1992: Richard Jobson for BiteBack goes behind the scenes on the BBC election coverage, followed by an audience Q&A with John Sergeant and Nine O'Clock News editor (later head of current affairs, then assistant director of BBC News, then controller of Radio 4) Mark Damazer.
April 13th
1982: CB-TV sends a young fan to watch a voiceover session on Dangermouse and meet Brian Cosgrove. They've also found the very postbox he lives under, apparently.
1985: "I'd like to introduce you to Tippa Irie" says Sarah Greene, dressed in her most formal gear for some reason, on Saturday Superstore and the rest is, well, vaguely embarrassing as he performs a special toast about the show. Ironically, it's left to Heather Couper to bring the show back down to earth. Cheggers for his part is in Stoke nearly tripping over.
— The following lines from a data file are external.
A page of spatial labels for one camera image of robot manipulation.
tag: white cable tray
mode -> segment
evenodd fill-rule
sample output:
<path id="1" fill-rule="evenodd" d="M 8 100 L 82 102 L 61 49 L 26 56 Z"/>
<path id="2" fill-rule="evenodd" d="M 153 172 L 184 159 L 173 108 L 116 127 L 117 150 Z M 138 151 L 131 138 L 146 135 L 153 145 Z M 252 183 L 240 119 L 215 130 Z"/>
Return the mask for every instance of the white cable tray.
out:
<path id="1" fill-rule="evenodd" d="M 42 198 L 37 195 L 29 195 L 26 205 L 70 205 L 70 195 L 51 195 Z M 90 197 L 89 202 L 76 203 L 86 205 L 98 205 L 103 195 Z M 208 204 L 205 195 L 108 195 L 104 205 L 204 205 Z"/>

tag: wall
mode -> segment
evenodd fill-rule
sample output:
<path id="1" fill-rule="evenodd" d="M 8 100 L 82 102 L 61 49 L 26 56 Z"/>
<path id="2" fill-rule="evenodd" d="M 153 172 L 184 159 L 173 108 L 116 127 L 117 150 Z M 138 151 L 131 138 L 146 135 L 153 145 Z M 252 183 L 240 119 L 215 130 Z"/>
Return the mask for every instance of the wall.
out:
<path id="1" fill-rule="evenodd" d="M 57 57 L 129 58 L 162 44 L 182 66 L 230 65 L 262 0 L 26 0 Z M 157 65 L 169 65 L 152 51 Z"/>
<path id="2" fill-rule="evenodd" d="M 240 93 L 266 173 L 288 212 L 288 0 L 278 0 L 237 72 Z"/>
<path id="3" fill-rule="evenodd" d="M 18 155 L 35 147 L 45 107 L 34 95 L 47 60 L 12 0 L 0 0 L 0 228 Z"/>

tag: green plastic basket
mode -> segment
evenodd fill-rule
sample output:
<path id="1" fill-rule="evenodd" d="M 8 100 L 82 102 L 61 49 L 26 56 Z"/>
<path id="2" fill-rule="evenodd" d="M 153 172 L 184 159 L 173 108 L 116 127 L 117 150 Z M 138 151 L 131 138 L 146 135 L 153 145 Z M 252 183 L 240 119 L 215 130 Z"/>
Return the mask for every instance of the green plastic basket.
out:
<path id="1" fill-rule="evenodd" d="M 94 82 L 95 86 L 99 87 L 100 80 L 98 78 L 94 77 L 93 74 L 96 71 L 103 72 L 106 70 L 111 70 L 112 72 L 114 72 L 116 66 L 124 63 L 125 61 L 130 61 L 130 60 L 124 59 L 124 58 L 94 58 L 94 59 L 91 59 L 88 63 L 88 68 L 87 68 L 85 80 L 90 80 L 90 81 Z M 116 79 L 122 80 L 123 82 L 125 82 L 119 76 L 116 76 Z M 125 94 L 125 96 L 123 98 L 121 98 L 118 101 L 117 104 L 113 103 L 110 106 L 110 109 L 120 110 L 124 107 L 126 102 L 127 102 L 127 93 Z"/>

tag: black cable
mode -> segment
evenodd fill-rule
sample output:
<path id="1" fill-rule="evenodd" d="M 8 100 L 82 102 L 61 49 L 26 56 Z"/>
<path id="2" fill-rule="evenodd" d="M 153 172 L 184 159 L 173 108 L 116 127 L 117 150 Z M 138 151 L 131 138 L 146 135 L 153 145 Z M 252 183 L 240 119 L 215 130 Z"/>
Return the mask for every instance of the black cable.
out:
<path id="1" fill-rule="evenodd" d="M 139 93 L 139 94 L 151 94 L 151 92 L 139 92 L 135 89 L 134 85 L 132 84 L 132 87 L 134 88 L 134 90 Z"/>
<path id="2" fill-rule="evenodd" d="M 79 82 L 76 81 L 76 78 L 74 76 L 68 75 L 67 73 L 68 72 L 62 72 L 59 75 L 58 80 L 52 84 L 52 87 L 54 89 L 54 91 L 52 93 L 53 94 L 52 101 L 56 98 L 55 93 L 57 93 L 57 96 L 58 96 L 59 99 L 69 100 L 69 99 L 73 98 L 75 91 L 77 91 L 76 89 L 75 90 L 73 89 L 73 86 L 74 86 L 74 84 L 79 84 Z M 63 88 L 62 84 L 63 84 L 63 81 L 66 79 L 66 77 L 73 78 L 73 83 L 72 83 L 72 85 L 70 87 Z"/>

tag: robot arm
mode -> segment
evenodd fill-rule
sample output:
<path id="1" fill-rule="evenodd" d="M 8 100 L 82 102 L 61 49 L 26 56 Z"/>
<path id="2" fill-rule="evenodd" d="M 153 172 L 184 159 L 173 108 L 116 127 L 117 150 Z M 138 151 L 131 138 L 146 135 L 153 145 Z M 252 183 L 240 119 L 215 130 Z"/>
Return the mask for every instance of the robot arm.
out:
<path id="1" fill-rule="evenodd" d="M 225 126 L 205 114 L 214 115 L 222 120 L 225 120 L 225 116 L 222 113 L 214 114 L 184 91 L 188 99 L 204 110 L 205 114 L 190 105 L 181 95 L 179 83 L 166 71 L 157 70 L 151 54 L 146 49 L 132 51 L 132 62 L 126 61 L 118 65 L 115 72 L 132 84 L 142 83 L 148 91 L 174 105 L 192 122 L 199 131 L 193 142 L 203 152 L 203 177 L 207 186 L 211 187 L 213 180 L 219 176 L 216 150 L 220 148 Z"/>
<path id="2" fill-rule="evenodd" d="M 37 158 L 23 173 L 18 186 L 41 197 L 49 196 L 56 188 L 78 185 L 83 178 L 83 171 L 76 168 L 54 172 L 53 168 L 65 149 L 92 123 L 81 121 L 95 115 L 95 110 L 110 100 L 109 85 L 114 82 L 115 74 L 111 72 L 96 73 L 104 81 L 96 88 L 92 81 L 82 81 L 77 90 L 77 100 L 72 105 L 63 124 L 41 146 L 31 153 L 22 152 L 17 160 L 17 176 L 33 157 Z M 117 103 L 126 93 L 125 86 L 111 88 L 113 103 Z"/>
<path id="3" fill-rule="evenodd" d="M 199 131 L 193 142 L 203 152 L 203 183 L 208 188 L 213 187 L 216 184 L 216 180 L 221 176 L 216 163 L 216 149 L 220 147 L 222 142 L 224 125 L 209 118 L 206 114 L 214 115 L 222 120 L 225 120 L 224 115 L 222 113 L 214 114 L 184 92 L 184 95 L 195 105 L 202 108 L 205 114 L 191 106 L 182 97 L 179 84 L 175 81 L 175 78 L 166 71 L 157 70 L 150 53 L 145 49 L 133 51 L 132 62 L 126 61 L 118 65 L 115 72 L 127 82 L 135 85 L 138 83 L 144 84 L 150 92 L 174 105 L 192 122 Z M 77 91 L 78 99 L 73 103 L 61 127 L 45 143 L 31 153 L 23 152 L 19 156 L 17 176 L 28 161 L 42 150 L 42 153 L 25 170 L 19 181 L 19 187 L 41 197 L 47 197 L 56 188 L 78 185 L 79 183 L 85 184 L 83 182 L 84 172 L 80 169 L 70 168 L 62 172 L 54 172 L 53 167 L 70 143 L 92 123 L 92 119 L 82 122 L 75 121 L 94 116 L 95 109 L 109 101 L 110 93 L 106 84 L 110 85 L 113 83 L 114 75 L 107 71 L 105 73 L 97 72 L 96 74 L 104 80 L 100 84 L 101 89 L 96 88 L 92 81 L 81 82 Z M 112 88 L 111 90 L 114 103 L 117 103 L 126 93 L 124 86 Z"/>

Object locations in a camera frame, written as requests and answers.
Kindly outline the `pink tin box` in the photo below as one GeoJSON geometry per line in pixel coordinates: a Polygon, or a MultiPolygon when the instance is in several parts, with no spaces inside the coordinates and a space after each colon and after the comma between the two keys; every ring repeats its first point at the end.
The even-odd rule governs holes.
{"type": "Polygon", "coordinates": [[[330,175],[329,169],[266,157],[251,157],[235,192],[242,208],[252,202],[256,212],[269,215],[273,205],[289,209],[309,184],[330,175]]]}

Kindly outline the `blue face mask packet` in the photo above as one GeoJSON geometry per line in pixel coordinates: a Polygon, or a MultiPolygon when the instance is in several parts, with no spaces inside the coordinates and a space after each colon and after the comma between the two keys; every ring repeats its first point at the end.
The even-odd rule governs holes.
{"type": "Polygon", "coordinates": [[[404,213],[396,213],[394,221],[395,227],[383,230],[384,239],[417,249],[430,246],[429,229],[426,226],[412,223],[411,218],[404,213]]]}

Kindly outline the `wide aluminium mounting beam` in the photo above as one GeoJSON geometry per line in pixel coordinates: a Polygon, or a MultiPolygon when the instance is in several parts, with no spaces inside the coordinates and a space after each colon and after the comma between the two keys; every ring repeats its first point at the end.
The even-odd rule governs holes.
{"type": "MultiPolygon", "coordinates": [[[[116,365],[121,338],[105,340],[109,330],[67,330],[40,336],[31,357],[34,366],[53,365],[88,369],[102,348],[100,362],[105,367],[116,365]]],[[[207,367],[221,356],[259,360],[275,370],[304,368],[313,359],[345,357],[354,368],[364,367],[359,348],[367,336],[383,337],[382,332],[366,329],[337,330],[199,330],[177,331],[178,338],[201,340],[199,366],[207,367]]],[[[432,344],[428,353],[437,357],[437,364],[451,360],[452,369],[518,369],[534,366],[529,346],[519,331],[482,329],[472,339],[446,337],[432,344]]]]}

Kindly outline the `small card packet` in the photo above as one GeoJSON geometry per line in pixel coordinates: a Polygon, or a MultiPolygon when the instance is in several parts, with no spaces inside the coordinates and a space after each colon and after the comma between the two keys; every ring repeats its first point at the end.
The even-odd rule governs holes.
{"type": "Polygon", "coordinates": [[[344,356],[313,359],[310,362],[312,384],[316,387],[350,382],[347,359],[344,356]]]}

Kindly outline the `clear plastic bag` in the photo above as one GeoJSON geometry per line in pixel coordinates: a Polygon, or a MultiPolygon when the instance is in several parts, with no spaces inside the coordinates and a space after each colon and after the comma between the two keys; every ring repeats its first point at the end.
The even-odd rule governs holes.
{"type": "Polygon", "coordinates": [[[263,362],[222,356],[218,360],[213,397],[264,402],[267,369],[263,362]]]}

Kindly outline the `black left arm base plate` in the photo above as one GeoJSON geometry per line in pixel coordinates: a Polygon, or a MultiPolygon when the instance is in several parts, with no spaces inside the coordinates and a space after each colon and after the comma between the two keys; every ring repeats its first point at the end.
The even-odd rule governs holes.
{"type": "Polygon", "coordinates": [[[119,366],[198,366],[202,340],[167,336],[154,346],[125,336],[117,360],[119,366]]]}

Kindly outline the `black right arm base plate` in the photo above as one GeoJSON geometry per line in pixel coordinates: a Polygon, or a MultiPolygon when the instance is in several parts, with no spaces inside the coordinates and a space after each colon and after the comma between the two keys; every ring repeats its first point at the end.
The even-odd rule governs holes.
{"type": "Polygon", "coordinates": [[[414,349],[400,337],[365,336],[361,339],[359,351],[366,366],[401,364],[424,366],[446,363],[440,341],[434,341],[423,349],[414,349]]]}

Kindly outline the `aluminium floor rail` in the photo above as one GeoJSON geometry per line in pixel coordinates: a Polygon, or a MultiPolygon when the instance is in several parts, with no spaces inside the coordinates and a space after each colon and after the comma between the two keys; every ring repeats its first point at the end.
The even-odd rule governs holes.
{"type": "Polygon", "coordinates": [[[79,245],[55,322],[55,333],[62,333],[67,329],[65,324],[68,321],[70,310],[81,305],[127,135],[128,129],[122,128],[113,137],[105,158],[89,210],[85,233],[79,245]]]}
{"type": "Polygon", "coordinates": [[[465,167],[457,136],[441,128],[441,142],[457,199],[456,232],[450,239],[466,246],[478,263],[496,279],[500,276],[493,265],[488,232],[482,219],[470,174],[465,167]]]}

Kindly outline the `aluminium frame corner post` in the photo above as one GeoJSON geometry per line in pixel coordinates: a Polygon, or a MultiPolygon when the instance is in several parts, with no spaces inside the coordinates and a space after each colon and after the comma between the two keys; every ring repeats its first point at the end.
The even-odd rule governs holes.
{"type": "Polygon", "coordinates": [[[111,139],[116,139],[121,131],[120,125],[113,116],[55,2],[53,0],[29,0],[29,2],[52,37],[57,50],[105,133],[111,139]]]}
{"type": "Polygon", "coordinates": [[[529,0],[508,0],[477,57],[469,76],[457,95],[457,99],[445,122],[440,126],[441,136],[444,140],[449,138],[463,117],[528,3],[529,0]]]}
1991: maybe the one-off Trevor & Simon sketch that gets most recalled by the cognoscenti, the glorious Ninja Day Off, is their main contribution to what was intended as their farewell to Going Live! - Hickish and Ball took over for the following series, which was followed by their hasty return. They come back later for a final sketch, except they've got no more ideas left and have to fill and work out an ending, but not before Philip and Bananarama take the piss out of it a bit afterwards, which feels beneath them. After that Schofield checks whether their new video is "too raunchy" as reported and then tells us what PAL, NTSC and NICAM stand for. You had to work for your competition prizes in those days. Also David Puttnam does the Press Conference and somebody called Charlie Green walks along Brighton beach talking about fashion before everything crashes over the closing song, but fortunately it's only the 'nanas' cover of Long Train Running. Earlier on, must we fling this filth at the pop kids in the form of Transvision Vamp, followed by Wendy James putting a shirt on so she'll feel the benefit outside and then being far too candid for the time of day.
April 14th
1979: Kate Bush must have made it a condition to stay as clean as possible if she was to visit Tiswas during the Tour Of Life as it's recorded in an empty studio sitting on the floor with Sally.
1979: Masterspy is overlooked these days but the wryly William Franklyn fronted espionage game show and its weirdly Clouseau cartoon opening titles lasted four series of contestants in information heavy spy training, from memory exercises to expert knowledge and active tasks, alongside a company of actors that here includes David Jason, who notably has to "check in" a wannabe agent called Penfold, and Crossroads' Tony Adams. This mission is to finding out why an assassination attempt was made on Jenny Lee-Wright as assistant Miss Moneypacker - can you work out what the inspiration may possibly have been?
1989: Midlands bearpit Central Weekend Live discusses the state and encroachment of TV censorship. NSFW, as this was from the time when nobody feared anything as much as the prospect of European stripping game shows one day being beamed via satellite into UK homes. If only they knew.
1991: after scoring a classic free kick in the FA Cup semi-final Paul Gascoigne gives a singular post-match interview to Ray Stubbs.